Genre: Romantic Drama Running Time: 1 hr. 53 min.
Release Date: October 15th, 1954 MPAA Rating: Not Rated
Director: Billy Wilder Actors: Humphrey Bogart, Audrey Hepburn, William Holden, John Williams, Martha Hyer, Joan Vohs, Walter Hampden, Marcel Dalio, Nella Walker
nce upon a time on the north shore of Long Island, there lived a small girl on a large estate – the Larrabee estate. It was so enormous that it employed dozens of servants, one of which is Thomas Fairchild (John Williams), an English chauffeur who came along with an imported Rolls Royce. Also accompanying him was his daughter, Sabrina (Audrey Hepburn), who can only watch from a distance as the ludicrously wealthy Larrabees glimpse heaven via their extreme affluence. On one night in particular, Sabrina spies younger Larrabee brother David (William Holden), a carefree playboy, as he dances with an elegant blonde, Gretchen Van Horn (Joan Vohs), during a luxurious party to celebrate annual yacht races.

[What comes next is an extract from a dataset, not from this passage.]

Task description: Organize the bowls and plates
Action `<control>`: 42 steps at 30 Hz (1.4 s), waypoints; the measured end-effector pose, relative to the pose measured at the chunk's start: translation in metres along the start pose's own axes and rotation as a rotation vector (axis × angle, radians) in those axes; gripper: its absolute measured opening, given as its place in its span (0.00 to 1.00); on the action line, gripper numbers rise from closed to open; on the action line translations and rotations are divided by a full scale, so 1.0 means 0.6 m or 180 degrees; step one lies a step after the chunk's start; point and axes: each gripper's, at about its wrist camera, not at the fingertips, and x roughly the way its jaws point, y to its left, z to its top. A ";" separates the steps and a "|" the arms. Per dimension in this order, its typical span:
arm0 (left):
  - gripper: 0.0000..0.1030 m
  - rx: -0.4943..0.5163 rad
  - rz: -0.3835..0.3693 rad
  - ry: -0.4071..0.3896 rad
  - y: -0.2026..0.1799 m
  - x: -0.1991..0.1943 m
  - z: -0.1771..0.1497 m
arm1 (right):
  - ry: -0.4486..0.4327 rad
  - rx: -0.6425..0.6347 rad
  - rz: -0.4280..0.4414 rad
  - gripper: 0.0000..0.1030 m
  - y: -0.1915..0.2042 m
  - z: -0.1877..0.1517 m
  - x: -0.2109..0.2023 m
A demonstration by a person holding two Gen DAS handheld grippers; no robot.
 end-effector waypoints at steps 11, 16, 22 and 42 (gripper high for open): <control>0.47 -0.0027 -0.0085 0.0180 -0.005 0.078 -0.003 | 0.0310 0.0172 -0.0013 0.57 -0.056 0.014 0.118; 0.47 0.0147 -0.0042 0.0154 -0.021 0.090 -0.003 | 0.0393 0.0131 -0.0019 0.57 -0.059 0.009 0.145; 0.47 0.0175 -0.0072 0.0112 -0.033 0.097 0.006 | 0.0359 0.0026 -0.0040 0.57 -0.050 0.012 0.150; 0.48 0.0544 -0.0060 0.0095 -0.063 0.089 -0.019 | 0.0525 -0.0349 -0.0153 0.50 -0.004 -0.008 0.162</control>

“He doesn’t even know I exist.” Unfortunately for Sabrina, David barely notices her; she’s just part of the considerable group of hired help who ensure that the various swimming pools and tennis courts and cars and gardens are fastidiously maintained. But perhaps it doesn’t matter; Sabrina is scheduled to go off to cooking school in Paris the following day, which would take her far from her daydreams of being whisked away in David’s arms – and her jealousy every time the handsome bachelor embraces another elite woman. Instead of accepting her fate, she opts to kill herself by starting all the vehicles in the garage and closing the windows and doors. But elder Larrabee brother Linus (Humphrey Bogart), the responsible, hardworking one, comes to her rescue – though he also doesn’t take note of Sabrina’s vulnerableness … or her beauty.

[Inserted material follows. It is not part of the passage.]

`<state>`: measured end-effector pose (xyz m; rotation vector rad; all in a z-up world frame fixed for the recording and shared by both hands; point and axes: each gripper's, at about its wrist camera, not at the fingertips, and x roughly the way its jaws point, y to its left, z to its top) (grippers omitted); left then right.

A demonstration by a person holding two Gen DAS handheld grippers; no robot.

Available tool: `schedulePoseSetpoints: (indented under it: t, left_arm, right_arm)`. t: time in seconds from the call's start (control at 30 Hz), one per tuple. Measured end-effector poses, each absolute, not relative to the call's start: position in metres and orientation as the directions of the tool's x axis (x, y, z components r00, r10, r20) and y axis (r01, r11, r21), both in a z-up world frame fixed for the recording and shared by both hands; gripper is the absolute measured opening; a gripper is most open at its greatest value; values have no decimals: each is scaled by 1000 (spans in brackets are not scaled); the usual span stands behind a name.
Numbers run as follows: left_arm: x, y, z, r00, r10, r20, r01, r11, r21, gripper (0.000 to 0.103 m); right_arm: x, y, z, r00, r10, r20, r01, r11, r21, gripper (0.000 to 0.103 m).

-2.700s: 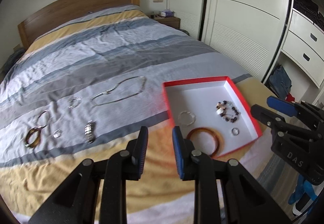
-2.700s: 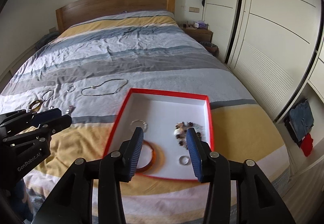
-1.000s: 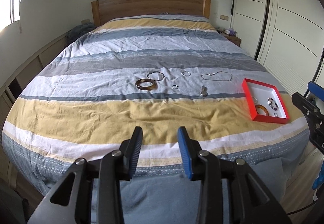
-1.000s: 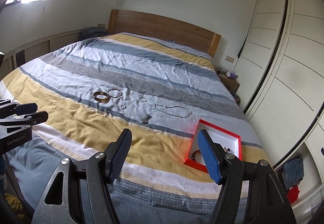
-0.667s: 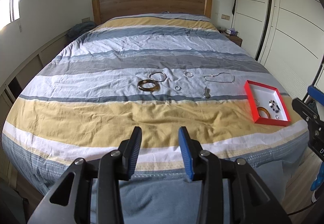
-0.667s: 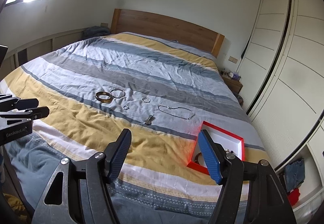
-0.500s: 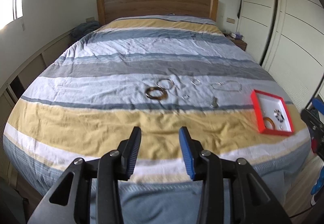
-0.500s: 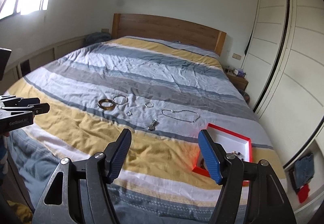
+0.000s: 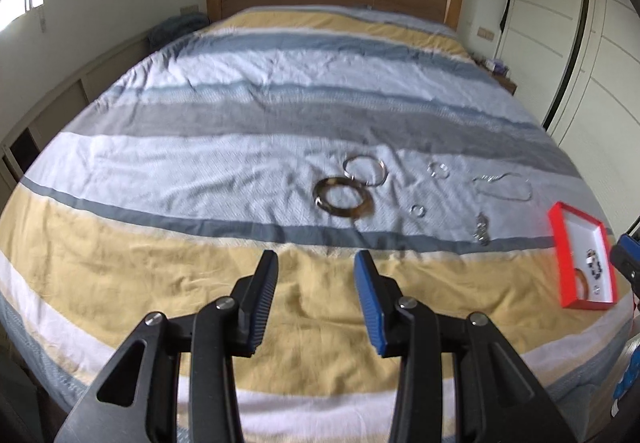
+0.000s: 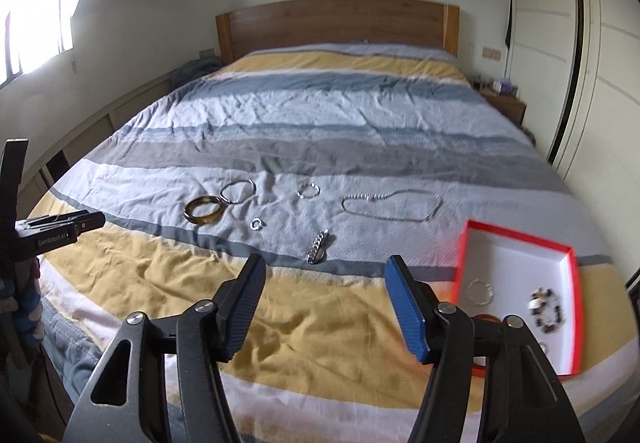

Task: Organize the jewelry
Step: 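Grasp dark brown bangle with left tool while right tool grasps silver watch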

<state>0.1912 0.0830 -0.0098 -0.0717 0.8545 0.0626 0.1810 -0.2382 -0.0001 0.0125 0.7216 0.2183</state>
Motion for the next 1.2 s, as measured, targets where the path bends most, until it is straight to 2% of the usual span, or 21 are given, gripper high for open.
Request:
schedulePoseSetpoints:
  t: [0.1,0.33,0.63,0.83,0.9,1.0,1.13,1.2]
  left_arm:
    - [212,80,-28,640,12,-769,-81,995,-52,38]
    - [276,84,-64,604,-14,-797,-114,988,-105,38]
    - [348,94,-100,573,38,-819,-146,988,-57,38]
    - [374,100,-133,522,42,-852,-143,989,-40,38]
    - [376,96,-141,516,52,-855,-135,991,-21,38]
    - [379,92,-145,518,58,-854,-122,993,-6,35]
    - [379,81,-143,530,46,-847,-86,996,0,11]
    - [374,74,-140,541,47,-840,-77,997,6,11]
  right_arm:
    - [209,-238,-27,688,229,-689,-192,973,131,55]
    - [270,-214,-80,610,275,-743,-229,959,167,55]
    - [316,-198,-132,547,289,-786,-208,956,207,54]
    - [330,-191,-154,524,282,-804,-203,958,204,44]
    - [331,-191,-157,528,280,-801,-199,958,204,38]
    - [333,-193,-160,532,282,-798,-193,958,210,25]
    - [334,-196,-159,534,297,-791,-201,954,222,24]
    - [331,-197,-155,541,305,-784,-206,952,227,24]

‘You are unhappily in love.” Narrated like a fairy tale, “Sabrina” is very much a take on Cinderella, but updated with realistic relationships and a dearth of whimsical magic – and no wicked stepmother, save for the struggles of acceptance by the upper crust. Despite her suicidal obsession, she’s shipped off to Paris anyway, where she struggles to stay focused on anything other than David. Of course, he remains oblivious to her presence or whereabouts. She does receive a momentary distraction, in the form of kind, elderly Baron St. Fontanel (Marcel Dalio), who takes her under his wing during the two years she’s away studying – but romantic entanglements remain elusive.
“Who are you?” Sabrina returns to Long Island a new woman, educated and sophisticated and mature, which is suddenly enough to attract the attention of David, who doesn’t even recognize her when he accidentally sees her at the train station. And although he’s still not a fitting match for her, she can’t help but to fall head over heels in love with him once again. “You’re still the chauffeur’s daughter,” insists her father, to no avail.
In an interesting twist, Sabrina’s object of affection couldn’t be a worse counterpart; the audience knows it, but it’ll take a while for Sabrina to catch on (yet her alternate suitor, though more psychologically harmonious, appears uncongenial due to the age difference). Like “Pygmalion,” the title character undergoes a makeover, which should allow for an appropriate break in the standard class incompatibility, but she’ll have to win over a disapproving family as well. And one of the chief decriers is Linus, in cahoots with the family patriarch and matriarch to put David back on track with a millionairess (Martha Hyer) by creating a wedge with Sabrina – one that forces him to spend time with the young woman, only to realize that he might not want to get rid of her.
“Isn’t It Romantic?” plays in the background every so often, generating an enticing theme for this moderately comedic, incredibly fanciful love triangle – one in which plenty of wrongs are made before getting things right. Although Sabrina is wishy-washy, she ends up being the only one to handle the situation maturely; the two Larrabee brothers are much less sympathetic, botching up deals and relationships at every turn. Even when they conspire against one another to secretly help in matters of love, it’s a bit sticky and far from convincing. Nevertheless, the closing shot is terribly romantic.